Using only the entries below, copy exactly the lines that begin at the one with "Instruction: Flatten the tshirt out" and end at the one with "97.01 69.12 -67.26", both included. Drop the pictures.

(Stored entries)
◇ ◇ ◇ ◇ ◇

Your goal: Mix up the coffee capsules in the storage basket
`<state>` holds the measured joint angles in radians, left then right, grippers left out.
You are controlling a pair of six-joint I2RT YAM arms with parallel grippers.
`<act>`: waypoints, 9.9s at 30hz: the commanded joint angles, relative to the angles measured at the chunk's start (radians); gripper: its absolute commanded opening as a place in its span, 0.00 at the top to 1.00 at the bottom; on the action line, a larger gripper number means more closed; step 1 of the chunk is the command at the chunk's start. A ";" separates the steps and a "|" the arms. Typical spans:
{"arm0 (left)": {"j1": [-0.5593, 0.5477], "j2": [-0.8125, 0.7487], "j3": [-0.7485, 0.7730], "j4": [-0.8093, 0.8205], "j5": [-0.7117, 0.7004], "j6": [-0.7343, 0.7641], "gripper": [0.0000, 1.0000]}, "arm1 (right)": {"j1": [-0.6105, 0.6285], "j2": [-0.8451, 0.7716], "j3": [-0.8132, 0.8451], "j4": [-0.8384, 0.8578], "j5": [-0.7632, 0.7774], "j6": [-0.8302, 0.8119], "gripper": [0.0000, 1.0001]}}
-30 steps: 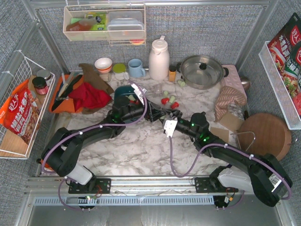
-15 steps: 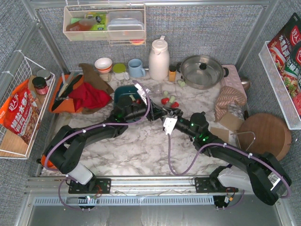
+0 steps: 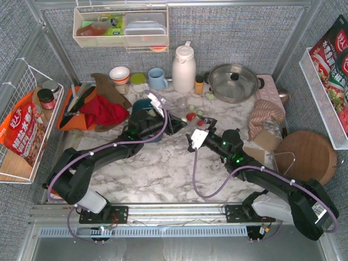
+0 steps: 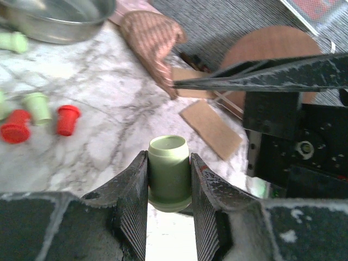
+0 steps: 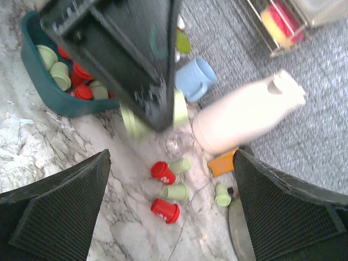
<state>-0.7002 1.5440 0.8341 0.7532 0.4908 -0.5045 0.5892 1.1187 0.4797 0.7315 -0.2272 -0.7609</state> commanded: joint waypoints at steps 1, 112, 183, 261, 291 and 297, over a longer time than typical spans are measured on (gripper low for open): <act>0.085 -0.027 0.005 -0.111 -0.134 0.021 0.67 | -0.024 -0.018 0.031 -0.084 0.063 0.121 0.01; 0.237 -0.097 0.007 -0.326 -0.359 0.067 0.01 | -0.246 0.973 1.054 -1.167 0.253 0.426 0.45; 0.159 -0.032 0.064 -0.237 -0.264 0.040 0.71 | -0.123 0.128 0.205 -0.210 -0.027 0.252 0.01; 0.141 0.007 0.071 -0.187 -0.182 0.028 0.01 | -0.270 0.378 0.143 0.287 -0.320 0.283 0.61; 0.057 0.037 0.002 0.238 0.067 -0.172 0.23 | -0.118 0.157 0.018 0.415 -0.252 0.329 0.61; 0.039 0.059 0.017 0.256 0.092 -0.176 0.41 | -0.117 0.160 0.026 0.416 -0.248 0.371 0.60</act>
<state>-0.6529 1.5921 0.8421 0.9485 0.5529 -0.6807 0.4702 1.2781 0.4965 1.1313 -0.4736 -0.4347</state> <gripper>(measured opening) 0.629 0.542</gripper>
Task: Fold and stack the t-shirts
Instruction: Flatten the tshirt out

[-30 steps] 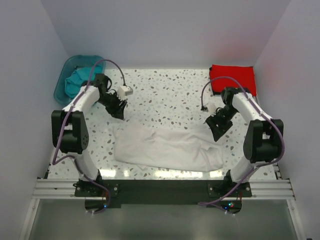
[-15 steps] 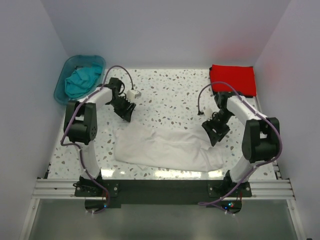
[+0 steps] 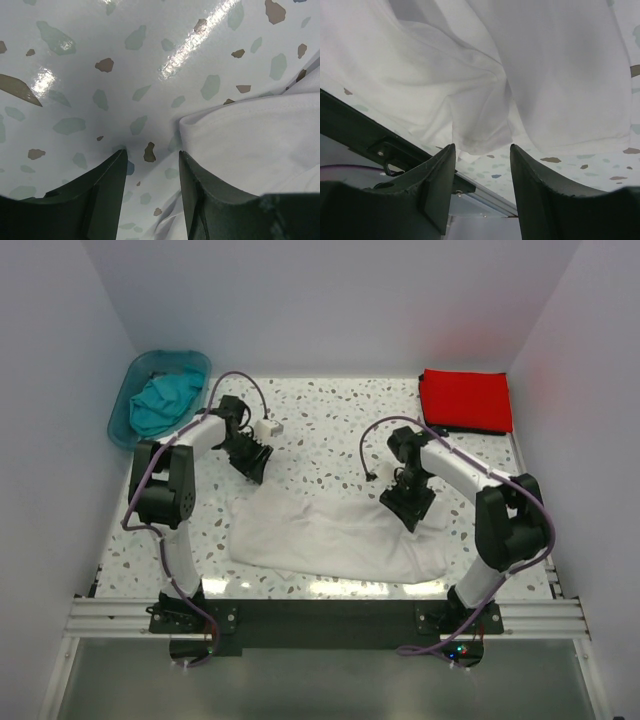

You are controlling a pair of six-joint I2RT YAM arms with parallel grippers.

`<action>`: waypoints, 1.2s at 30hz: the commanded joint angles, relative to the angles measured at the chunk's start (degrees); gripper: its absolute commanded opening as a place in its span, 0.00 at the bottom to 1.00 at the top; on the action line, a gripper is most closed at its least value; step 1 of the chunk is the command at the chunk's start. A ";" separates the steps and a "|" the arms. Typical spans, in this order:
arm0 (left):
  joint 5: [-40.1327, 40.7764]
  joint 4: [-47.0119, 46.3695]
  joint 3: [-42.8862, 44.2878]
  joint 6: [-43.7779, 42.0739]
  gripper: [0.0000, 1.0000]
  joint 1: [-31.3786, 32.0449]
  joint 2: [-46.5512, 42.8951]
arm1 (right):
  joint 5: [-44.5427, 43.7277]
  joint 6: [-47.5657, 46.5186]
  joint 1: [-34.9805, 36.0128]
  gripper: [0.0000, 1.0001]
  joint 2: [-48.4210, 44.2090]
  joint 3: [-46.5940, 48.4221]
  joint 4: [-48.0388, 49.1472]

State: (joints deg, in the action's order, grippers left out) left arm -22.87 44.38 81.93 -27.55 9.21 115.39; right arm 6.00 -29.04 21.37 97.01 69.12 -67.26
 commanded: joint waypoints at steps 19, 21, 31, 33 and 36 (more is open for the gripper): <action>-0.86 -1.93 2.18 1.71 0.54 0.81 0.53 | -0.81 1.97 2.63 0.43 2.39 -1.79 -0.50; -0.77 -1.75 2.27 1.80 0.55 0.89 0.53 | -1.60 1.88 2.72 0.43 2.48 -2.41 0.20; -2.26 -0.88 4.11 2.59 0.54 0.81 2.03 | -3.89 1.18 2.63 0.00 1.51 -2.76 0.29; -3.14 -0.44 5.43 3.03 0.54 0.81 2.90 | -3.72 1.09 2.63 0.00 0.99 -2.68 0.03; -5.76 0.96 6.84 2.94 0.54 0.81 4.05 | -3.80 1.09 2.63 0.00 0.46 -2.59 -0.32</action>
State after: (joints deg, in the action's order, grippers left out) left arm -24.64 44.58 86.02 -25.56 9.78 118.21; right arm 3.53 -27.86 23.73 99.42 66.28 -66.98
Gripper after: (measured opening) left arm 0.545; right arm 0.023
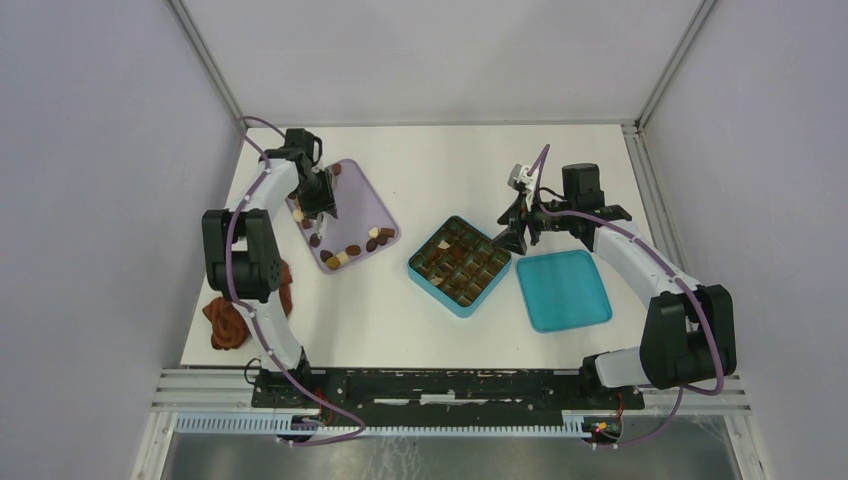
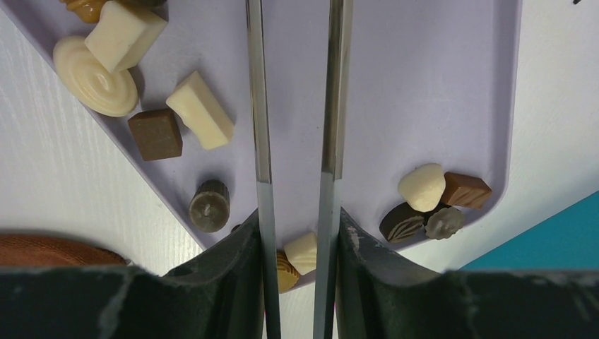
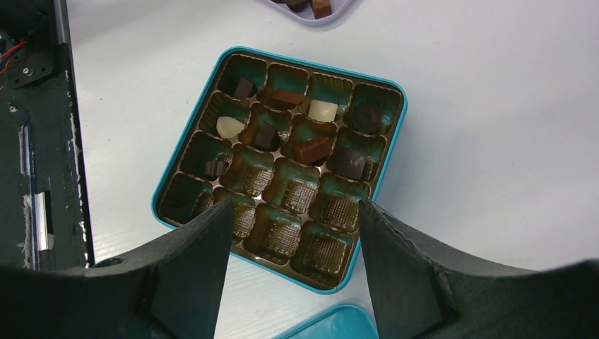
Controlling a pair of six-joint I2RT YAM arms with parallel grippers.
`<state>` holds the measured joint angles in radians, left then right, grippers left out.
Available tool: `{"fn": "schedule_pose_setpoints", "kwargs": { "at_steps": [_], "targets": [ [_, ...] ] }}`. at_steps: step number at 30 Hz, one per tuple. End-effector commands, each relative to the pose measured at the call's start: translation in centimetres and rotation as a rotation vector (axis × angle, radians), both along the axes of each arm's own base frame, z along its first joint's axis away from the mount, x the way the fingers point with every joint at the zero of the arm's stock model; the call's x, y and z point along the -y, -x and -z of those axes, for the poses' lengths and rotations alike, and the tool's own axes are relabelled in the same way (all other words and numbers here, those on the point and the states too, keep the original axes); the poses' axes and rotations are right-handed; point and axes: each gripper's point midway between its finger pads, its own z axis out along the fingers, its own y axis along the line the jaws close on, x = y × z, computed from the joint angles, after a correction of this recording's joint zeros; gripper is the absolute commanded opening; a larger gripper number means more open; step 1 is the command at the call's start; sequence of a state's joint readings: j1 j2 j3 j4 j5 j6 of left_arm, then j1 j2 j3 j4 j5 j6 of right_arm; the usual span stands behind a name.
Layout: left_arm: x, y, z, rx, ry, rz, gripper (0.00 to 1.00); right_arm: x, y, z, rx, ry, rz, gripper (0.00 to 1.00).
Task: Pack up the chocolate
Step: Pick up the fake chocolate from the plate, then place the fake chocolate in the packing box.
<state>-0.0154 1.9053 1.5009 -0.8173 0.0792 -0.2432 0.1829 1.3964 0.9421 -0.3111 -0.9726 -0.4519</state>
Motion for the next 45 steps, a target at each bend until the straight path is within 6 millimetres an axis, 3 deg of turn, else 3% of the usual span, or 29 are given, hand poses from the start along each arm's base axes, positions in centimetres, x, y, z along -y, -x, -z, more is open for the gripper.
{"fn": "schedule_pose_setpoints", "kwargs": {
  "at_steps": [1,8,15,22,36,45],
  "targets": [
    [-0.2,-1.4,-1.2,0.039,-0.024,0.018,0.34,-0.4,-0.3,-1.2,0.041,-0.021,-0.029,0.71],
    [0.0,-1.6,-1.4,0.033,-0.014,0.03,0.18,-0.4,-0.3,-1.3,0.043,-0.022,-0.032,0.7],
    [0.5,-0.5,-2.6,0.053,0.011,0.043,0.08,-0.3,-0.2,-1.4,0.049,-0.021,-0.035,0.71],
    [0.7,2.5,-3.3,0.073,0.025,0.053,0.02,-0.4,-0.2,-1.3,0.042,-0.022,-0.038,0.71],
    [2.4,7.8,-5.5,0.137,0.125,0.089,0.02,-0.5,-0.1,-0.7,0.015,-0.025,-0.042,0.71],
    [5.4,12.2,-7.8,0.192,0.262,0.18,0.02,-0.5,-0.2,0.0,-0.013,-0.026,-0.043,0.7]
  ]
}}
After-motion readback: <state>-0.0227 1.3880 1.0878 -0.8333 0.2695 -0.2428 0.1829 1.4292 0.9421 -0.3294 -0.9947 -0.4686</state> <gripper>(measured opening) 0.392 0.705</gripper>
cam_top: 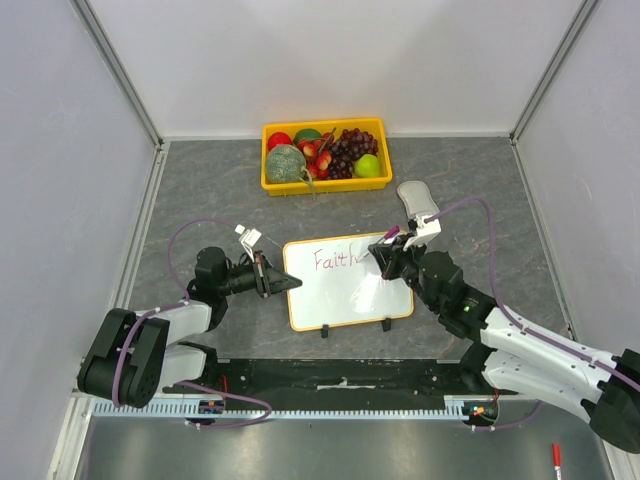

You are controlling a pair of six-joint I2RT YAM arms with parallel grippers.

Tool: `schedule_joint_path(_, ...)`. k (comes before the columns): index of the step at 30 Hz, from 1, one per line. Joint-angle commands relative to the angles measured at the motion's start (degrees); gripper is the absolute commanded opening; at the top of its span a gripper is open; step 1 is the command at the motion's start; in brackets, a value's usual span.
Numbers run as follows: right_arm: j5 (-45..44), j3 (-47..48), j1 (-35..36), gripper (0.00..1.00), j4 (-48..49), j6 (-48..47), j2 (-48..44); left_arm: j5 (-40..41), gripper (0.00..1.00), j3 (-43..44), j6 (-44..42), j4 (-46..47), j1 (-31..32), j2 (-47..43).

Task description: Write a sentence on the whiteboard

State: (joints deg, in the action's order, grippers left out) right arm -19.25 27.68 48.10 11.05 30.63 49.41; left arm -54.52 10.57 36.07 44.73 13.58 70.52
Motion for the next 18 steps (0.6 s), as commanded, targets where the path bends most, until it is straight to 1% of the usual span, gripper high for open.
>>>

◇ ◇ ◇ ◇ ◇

* [TASK ANSWER]:
Instruction: Flatten the tshirt out

[-30 steps] 
[-15 steps] 
[+0 steps] 

You are controlling a pair of six-joint I2RT YAM arms with parallel grippers.

`<action>`: waypoints, 1.2s at 30hz: the commanded joint angles, relative to the angles measured at the chunk's start (degrees); gripper: its absolute commanded opening as a place in its span, 0.00 at the bottom to 1.00 at the top; on the action line, a gripper is most closed at its least value; step 1 of the chunk is the command at the chunk's start. A ";" separates the steps and a "|" the arms. Typical spans, in this order:
arm0 (left):
  joint 5: [-40.1327, 40.7764]
  joint 4: [-47.0119, 46.3695]
  joint 3: [-42.8862, 44.2878]
  joint 6: [-43.7779, 42.0739]
  gripper: [0.0000, 1.0000]
  joint 1: [-31.3786, 32.0449]
  joint 2: [-46.5512, 42.8951]
arm1 (right):
  joint 5: [-44.5427, 43.7277]
  joint 6: [-47.5657, 46.5186]
  joint 1: [-34.9805, 36.0128]
  gripper: [0.0000, 1.0001]
  joint 2: [-48.4210, 44.2090]
  joint 3: [-46.5940, 48.4221]
  joint 4: [-48.0388, 49.1472]

State: (joints deg, in the action's order, grippers left out) left arm -22.87 44.38 81.93 -27.55 9.21 115.39; right arm 6.00 -29.04 21.37 97.01 69.12 -67.26

What this exercise required has been given in full.